Prognostic features of paroxysmal nocturnal hemoglobinuria in Japan.

A survey on the survival of a total of 160 patients with paroxysmal nocturnal hemoglobinuria (PNH) was conducted by questionnaires to hematologists at the 86 major hospitals in Japan. Ten, 20 and 30 year-survival rates from the day of diagnosis was 71%, 57.5% and 57.5%, respectively. The survival curves by sex showed no statistical difference between males and females. The cause of death in 56 patients with PNH was investigated. Twenty cases, representing 38.5% of 52 patients excluding 4 cases of unknown cause, died of hemorrhage. Death from thrombosis occurred only in 3 cases. The incidence of hemorrhage and thrombosis as a cause of death in Japanese patients was clearly different from that in the United States and England. Various causes other than hemorrhage and thrombosis were disclosed. Patients died 4.5 years (median) from diagnosis and at a mean age of 50.4 years.
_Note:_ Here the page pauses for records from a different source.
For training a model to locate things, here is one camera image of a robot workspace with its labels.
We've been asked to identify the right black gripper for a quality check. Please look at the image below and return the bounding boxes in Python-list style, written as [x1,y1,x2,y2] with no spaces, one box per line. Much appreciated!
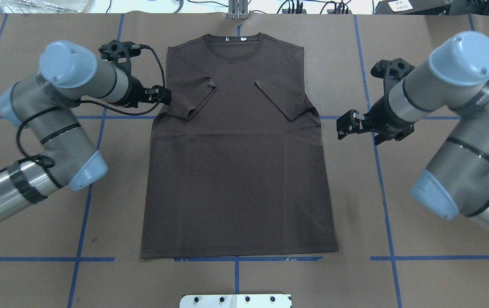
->
[336,97,415,145]

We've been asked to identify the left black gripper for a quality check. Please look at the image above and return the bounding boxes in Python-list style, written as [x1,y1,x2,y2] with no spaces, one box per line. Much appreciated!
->
[119,76,172,108]

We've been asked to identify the dark brown t-shirt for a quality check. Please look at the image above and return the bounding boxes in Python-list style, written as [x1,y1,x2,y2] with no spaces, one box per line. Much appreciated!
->
[140,33,339,259]

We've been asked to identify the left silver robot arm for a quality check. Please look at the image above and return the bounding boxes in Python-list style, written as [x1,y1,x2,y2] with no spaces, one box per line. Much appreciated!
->
[0,40,171,222]

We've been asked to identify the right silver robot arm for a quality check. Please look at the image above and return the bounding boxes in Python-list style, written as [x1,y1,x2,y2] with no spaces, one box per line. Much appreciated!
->
[336,31,489,232]

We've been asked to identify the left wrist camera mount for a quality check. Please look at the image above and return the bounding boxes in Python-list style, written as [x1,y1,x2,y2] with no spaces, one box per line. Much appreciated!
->
[98,40,142,75]

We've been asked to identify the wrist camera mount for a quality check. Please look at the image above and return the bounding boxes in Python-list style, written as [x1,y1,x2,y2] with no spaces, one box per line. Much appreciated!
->
[370,58,416,94]
[98,40,142,75]

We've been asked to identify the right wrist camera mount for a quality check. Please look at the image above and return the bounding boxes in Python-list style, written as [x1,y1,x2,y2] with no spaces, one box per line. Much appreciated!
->
[370,58,416,94]

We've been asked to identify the aluminium frame post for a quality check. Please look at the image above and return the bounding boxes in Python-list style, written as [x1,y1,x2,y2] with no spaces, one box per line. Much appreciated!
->
[227,0,249,20]

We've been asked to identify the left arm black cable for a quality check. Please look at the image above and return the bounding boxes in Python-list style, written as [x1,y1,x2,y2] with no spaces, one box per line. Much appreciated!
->
[15,43,167,169]

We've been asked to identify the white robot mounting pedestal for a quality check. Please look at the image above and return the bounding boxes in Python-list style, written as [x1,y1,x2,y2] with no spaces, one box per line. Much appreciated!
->
[178,293,293,308]

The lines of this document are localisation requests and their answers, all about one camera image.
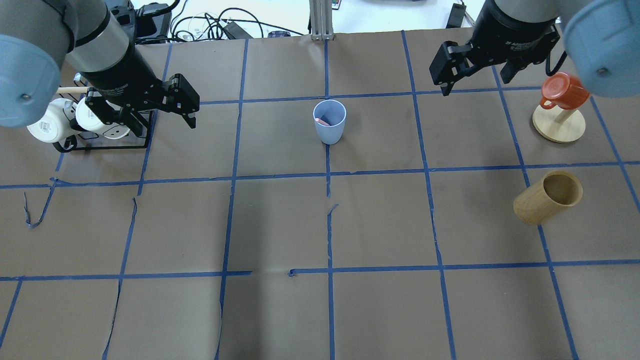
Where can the black wire mug rack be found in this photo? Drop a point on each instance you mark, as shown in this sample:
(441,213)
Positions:
(87,140)

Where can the orange red mug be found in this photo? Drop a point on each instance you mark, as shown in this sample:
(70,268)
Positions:
(563,90)

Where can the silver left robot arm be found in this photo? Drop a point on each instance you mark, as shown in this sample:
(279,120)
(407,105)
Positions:
(38,36)

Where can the white ceramic mug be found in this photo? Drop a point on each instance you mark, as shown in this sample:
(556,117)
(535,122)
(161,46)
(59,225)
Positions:
(90,122)
(56,124)

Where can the wooden mug tree stand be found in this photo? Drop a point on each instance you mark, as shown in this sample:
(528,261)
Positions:
(559,125)

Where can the wooden rack handle rod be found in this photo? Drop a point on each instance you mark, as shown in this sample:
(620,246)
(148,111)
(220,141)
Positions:
(72,90)

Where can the black power adapter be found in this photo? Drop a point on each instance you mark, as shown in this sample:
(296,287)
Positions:
(152,23)

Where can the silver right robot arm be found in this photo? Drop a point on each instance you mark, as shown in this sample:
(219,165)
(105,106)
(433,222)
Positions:
(601,37)

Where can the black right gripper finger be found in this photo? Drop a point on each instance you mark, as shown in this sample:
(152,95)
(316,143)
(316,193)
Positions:
(446,87)

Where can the bamboo chopstick holder cup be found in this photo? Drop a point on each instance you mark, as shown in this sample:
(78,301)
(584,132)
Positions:
(554,193)

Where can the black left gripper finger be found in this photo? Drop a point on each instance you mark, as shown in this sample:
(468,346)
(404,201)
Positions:
(134,121)
(190,120)

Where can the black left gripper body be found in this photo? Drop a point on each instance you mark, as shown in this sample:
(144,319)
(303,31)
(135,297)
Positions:
(118,70)

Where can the light blue plastic cup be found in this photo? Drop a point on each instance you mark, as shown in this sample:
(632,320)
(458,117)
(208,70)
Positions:
(334,112)

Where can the pink chopstick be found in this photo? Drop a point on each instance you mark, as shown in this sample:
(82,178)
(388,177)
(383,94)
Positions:
(322,122)

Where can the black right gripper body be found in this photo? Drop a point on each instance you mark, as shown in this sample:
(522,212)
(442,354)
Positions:
(515,29)

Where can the aluminium frame post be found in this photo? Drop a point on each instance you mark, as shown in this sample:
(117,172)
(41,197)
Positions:
(321,20)

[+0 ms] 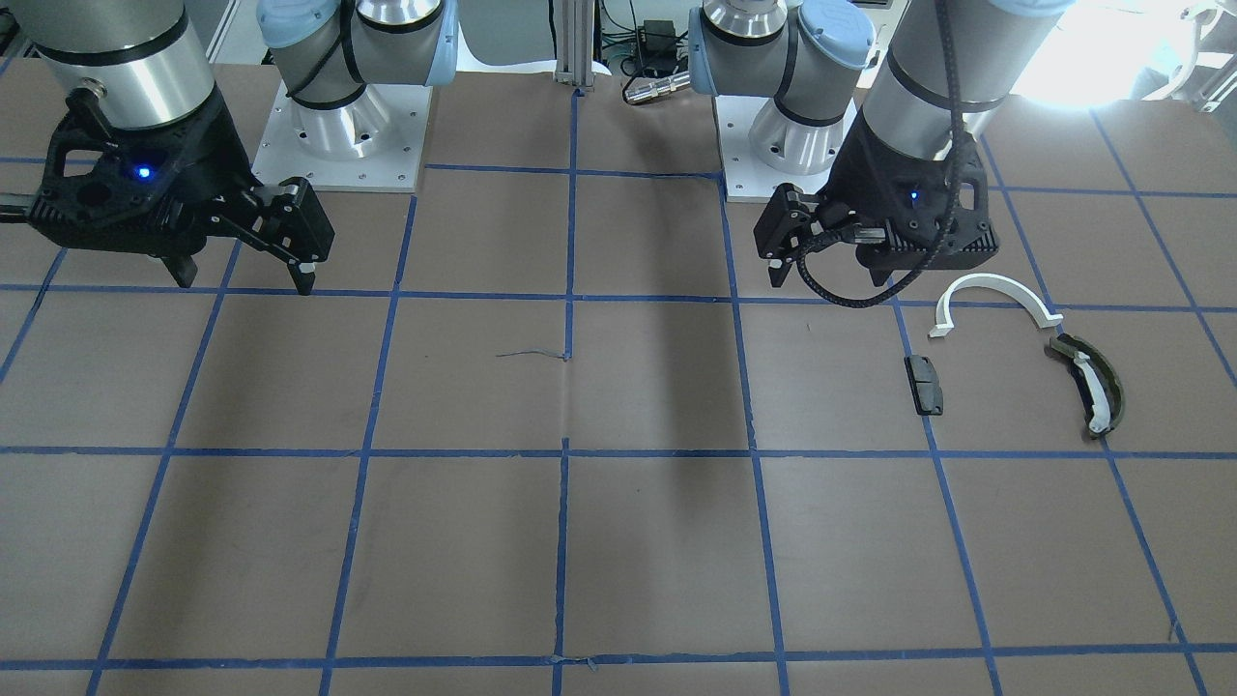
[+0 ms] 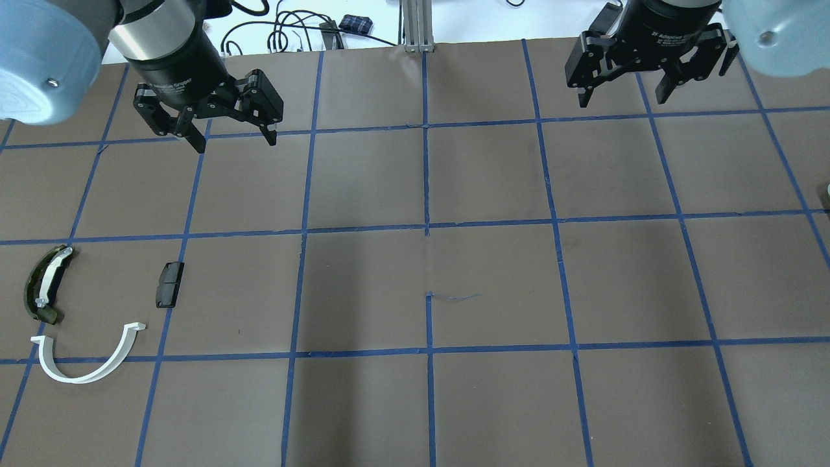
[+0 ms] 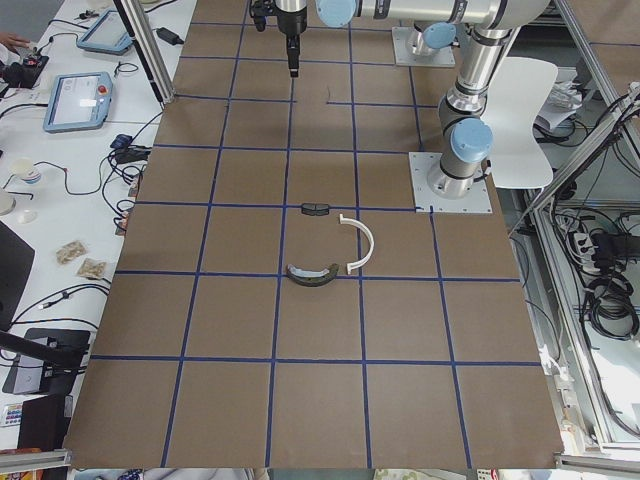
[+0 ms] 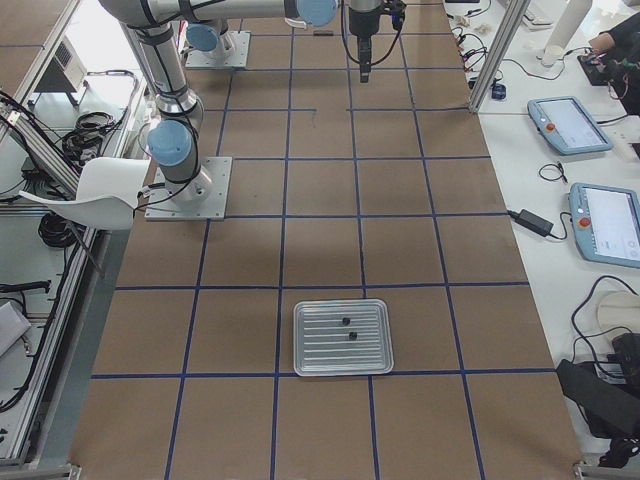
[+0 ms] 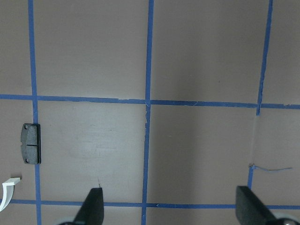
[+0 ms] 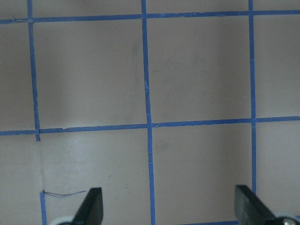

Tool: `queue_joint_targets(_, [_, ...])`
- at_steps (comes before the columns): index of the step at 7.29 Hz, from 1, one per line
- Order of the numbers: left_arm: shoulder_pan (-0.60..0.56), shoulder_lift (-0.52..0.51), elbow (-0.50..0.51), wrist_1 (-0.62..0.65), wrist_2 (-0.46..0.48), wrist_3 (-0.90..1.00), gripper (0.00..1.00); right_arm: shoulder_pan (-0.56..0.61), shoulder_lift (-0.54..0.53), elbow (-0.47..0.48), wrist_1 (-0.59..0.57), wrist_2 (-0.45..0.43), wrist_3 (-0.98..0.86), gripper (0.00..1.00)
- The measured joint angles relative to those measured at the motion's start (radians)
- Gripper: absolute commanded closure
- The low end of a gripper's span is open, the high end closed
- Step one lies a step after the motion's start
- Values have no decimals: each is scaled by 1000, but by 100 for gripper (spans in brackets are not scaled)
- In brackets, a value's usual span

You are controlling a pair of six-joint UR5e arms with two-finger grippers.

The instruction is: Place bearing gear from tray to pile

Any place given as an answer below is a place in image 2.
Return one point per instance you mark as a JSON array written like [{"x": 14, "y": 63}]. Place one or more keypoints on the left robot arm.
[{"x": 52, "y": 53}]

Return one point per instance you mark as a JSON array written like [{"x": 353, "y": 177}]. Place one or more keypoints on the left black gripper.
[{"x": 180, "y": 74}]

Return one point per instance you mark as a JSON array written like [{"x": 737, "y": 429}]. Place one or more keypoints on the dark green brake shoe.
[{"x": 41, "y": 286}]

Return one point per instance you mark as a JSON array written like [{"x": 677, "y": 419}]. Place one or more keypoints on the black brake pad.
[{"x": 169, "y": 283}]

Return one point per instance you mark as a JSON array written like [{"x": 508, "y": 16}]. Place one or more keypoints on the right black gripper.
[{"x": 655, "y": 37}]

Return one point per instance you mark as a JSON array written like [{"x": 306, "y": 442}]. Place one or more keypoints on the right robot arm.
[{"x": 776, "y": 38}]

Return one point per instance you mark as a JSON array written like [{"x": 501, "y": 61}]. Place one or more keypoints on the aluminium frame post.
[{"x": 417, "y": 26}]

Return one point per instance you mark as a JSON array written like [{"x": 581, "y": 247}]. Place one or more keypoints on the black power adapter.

Hypoplastic bone marrow was found histologically in 40.4% of 52 patients by biopsy. The findings of peripheral blood and aspirated bone marrow were nearly consistent with those of hypoplasia. A higher incidence of hemorrhagic death in Japanese patients might be related to thrombocytopenia by hypoplastic bone marrow. On initial diagnosis, 41.2% had aplastic anemia-PNH syndrome. Prevention against complications in PNH with special reference to blood transfusions are discussed.